The first phase of the Loulo project - an opencast mining operation - is being developed at a cost of US$89 million, excluding power, finance costs, working capital and exploration. Planning of an underground operation, which should increase the value and life of the mine, is currently being finalised, with shaftsinking provisionally scheduled for next year. On a stand alone basis, the development of an underground mine will require a further investment of some US$100 million to take it to steady-state production.

Loulo is the second world-class gold mine to have been developed in Mali by Randgold Resources. The first was Morila, which since it went into production in October 2000 has produced more than 3 million ounces of gold. Morila represents an initial capital investment of US$105 million and has to date returned US$376 million to its shareholders, which include the government of Mali with a 20% interest. It has contributed a further US$450 million to the Malian economy through royalties, taxes, payments to local suppliers, and salaries and wages.

Prior to the development of Morila, Randgold Resources acquired the Syama mine from BHP and spent US$63 million on modernising and expanding it in the late Nineties. When the gold price collapsed in 2001, Randgold Resources invested significant funds to preserve Syama by placing it on care and maintenance, and last year sold it to a new operator.


London, 2 August 2005 - The Morila mine has richly rewarded all its stakeholders and they should now make a strong commitment to the continued preservation of this major national asset. Randgold Resources discovered and developed Morila and owns 40% of the joint-venture operation.

In the June quarter, Morila's production profile continued to improve with plant throughput 12% higher than in the previous quarter and gold output of 165 359 ounces in line with forecasts. This follows a difficult period in which the mine was negatively affected by delays and difficulties with its plant expansion programme, as well as by the need to adjust to a lower gold grade.

"Randgold Resources has been working closely with the operator of the mine to overcome these problems and to return the mine to its full production capacity. By the end of June, we appear to have achieved our immediate aims and throughput has now been stabilised at what should be a sustainable level," says chief executive Dr Mark Bristow.

"However, this is by no means the end of the challenge facing the mine's management. Like any precious asset, Morila has to be tended carefully or it will lose its value. It needs a renewed commitment from all the stakeholders on site to the preservation of that value and the realisation of Morila's full potential. This means a strong focus on such issues as productivity and cost containment, as well as the maintenance of a productive and harmonious relationship between management and workers."

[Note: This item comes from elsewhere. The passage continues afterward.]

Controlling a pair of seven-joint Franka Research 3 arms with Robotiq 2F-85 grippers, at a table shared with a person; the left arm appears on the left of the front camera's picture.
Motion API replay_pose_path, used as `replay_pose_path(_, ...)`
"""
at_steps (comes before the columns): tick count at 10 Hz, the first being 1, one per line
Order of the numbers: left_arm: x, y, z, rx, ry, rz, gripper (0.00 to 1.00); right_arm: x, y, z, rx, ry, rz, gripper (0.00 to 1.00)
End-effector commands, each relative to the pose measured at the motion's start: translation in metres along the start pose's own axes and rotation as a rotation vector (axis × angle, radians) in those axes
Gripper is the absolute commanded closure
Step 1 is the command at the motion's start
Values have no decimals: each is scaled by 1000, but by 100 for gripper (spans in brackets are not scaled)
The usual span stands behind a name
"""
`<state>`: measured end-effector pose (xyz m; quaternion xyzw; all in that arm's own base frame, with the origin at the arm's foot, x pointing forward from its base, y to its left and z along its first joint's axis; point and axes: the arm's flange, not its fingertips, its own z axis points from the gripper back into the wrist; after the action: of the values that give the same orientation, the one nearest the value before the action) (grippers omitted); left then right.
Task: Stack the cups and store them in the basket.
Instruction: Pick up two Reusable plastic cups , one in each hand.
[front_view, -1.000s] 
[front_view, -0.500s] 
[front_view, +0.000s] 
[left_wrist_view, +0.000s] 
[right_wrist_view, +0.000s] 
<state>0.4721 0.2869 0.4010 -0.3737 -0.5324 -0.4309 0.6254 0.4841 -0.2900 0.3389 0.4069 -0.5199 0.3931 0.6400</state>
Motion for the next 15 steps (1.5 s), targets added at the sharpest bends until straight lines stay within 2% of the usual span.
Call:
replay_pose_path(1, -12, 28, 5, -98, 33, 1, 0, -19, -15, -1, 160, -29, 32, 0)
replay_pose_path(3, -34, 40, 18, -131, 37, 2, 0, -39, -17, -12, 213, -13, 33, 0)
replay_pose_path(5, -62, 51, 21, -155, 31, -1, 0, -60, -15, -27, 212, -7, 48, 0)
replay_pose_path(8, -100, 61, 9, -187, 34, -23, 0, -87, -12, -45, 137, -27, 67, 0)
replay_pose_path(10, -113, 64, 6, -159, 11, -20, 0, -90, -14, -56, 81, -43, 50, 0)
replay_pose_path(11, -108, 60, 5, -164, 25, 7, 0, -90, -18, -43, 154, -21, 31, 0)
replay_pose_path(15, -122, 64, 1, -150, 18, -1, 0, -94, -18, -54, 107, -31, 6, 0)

Chief Executive - Dr Mark Bristow +44 779 775 2288
Financial Director - Roger Williams +44 791 709 8939
Investor & Media Relations - Kathy du Plessis +27 11 728 4701,
Cell: +27 (0) 83 266 5847, Email:


DISCLAIMER: Statements made in this document with respect to Randgold Resources' current plans, estimates, strategies and beliefs and other statements that are not historical facts are forward-looking statements about the future performance of Randgold Resources. These statements are based on management's assumptions and beliefs in light of the information currently available to it. Randgold Resources cautions you that a number of important risks and uncertainties could cause actual results to differ materially from those discussed in the forward-looking statements, and therefore you should not place undue reliance on them. The potential risks and uncertainties include, among others, risks associated with: fluctuations in the market price of gold, gold production at Morila, the development of Loulo and estimates of resources, reserves and mine life. For a discussion on such risk factors refer to the annual report on Form 20-F for the year ended 31 December 2004 which was filed with the United States securities and exchange commission (The 'SEC') on 29 June 2005. Randgold Resources sees no obligation to update information in this release. Cautionary note to US investors; the SEC permits companies, in their filings with the SEC, to disclose only proven and probable ore reserves. We use certain terms in this release, such as "resources", that the SEC does not recognise and strictly prohibits us from including in our filings with the SEC. Investors are cautioned not to assume that all or any parts of our resources will ever be converted into reserves which qualify as 'proven and probable reserves' for the purposes of the SEC's industry guide number 7.